_About this task_: Which lines below hold the word "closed"? Report each one.

_Given data_:
Content starts

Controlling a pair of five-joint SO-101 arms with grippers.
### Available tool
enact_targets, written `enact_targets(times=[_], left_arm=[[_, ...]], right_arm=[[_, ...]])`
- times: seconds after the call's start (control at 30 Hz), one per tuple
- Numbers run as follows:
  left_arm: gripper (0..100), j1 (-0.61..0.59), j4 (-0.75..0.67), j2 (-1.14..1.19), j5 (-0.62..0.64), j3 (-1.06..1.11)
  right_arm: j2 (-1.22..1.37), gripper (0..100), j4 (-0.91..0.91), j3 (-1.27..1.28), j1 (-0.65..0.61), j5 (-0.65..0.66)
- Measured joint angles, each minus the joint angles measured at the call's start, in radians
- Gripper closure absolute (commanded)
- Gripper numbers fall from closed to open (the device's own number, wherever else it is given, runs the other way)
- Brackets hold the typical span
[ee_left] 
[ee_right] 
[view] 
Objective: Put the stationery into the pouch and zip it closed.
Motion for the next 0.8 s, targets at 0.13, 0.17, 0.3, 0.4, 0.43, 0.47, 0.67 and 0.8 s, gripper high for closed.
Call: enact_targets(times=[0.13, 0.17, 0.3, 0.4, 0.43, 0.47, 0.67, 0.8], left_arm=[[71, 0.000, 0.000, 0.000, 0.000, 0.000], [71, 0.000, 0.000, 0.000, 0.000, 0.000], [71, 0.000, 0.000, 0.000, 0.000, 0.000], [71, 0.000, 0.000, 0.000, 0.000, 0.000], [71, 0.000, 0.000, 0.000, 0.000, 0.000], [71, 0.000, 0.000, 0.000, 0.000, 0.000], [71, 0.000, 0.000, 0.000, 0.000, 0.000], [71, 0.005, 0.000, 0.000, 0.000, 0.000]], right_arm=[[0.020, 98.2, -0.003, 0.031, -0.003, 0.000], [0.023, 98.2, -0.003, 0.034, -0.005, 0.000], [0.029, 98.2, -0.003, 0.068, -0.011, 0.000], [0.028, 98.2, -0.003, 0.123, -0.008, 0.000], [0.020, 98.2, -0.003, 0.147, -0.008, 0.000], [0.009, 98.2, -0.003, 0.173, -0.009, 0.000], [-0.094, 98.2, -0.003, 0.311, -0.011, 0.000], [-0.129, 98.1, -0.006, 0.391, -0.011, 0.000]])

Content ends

_Answer section_:
- Gripper numbers fall from closed to open (the device's own number, wherever else it is given, runs the other way)
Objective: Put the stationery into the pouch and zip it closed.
Motion for the next 0.8 s, targets at 0.13, 0.17, 0.3, 0.4, 0.43, 0.47, 0.67 and 0.8 s, gripper high for closed.

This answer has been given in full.